Emerald Eyes
by ingrid-matthews
Summary: ***slash*** (Clark/Lex) Clark meets up with a meteor variant and Lex is left with the results.


Emerald Eyes 

by ingrid

* * *

~&~ 

The Bradbury's gem auction was the highlight of Metropolis social calendar, an event not even an exiled Lex Luthor would miss. A portion of the proceeds went to charity and if Lex wanted his fledgling corporation, LexCorp, to stand well with the movers and shakers of the big city he had no choice but to attend. 
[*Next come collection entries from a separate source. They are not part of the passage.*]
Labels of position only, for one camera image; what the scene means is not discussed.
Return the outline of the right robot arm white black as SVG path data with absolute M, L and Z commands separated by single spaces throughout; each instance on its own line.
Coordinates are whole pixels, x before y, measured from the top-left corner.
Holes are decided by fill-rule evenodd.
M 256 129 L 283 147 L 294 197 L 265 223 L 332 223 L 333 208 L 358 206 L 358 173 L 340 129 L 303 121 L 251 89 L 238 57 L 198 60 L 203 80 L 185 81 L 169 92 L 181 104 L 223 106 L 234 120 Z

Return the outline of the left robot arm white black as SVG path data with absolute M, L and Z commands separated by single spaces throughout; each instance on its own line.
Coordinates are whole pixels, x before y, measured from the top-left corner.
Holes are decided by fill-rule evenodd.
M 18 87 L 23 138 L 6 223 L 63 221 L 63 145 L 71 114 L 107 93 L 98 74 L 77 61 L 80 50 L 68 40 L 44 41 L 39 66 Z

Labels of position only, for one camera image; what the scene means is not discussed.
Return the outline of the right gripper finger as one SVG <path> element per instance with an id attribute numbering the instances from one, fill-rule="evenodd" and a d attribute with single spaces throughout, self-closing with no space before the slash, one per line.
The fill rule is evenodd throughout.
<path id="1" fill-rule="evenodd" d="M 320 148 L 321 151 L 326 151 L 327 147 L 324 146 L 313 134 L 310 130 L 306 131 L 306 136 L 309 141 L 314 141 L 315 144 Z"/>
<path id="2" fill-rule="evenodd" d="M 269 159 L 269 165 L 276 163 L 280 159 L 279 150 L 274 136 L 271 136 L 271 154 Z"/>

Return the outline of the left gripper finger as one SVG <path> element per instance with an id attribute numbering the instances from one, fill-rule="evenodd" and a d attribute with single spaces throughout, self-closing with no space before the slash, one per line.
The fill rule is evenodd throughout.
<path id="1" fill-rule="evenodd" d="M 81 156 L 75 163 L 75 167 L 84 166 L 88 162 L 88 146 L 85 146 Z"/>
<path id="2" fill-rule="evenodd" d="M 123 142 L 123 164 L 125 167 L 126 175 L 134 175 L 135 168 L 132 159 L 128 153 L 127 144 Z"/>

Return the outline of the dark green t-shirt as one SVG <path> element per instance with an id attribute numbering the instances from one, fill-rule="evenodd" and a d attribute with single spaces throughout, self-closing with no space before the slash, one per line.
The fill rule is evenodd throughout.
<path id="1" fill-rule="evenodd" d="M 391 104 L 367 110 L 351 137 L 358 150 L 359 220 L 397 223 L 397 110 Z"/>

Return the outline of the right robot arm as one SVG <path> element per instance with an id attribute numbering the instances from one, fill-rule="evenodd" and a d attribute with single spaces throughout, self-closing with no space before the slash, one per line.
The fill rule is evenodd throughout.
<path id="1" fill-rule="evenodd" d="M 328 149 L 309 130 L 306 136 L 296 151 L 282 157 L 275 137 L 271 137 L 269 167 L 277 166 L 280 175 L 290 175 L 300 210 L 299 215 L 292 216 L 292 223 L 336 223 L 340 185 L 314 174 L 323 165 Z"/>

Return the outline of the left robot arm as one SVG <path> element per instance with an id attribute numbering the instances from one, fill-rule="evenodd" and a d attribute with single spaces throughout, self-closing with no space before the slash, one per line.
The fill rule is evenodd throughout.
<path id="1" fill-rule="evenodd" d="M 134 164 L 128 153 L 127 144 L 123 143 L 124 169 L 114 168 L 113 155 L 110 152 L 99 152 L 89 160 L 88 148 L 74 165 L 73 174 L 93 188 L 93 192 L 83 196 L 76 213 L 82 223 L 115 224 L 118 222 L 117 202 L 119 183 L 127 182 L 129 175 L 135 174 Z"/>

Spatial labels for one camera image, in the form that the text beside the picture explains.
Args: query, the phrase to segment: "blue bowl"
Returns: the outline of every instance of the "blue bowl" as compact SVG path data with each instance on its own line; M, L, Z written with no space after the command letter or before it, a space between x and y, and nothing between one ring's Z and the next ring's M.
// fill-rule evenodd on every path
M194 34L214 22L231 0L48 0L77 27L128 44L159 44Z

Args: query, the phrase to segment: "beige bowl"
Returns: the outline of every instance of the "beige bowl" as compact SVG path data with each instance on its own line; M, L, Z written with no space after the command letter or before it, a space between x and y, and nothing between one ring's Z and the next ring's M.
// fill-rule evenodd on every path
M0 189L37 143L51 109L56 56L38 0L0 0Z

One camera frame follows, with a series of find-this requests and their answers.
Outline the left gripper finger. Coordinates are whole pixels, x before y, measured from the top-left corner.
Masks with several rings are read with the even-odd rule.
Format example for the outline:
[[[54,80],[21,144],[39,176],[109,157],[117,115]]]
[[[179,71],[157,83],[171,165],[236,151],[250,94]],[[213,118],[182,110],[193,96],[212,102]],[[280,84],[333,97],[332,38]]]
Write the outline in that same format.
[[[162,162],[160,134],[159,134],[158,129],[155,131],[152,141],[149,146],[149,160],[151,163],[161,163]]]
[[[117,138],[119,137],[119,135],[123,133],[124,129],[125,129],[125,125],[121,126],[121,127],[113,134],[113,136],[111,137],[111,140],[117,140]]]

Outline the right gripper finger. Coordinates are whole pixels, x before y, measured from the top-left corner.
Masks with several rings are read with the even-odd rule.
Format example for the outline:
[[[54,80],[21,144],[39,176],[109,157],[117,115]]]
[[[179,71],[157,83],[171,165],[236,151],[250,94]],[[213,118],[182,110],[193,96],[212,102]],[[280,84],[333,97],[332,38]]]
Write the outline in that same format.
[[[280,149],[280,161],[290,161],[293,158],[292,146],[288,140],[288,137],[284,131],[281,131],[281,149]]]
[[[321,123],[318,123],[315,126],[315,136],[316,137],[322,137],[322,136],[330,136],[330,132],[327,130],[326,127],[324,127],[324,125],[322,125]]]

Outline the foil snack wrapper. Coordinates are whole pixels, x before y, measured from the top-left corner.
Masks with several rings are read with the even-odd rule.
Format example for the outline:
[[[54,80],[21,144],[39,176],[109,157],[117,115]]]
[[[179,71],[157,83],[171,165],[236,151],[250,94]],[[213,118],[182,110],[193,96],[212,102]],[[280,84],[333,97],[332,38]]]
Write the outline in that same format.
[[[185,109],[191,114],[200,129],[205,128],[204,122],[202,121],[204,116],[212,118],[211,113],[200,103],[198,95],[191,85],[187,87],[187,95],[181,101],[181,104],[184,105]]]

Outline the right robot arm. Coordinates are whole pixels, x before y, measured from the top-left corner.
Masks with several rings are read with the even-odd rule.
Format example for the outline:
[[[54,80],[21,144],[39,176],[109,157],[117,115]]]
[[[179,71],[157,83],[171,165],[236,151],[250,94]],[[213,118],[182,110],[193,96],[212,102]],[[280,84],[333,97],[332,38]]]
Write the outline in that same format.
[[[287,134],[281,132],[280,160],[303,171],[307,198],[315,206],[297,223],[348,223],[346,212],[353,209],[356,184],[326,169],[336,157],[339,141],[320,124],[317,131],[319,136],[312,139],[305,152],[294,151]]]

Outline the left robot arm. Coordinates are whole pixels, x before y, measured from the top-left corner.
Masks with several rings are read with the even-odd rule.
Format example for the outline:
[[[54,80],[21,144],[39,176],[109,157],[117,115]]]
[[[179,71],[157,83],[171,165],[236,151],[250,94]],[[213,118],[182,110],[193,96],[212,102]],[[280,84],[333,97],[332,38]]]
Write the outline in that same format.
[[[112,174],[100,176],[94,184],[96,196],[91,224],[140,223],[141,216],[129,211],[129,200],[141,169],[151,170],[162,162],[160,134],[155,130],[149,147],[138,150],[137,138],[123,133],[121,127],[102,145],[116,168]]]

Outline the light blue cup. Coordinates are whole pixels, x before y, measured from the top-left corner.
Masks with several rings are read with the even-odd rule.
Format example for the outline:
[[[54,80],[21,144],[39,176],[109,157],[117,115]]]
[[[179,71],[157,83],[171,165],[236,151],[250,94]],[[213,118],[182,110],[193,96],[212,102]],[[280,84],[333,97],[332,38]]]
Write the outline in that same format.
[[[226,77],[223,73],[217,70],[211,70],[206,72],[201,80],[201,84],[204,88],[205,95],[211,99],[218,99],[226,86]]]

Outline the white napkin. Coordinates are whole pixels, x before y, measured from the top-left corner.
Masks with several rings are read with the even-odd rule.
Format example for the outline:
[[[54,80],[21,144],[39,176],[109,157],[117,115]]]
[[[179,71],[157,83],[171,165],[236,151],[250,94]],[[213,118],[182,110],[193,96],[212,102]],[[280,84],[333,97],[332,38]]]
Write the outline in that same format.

That didn't mean he had to enjoy it. 

Chocolate diamonds, huge black pearls, emeralds the size of his fist -- it was all old hat to Lex. His mother had owned an impressive array of gems some of which he'd lost after a band of tattooed thugs so unceremoniously robbed him a few months before. He wouldn't have missed them if not for the sentimental value -- hoarding piles of jewels in a cavernous castle was more his estranged father's style, not his. 

But there was Lex, sitting in a primly appointed room, listening to the auctioneer ramble on in the Queen's English, his paddle tightly held against his lap as a precaution against accidental bidding. It was rich, it was polite, it was boring as hell but none of that seemed to matter to the person seated beside him. 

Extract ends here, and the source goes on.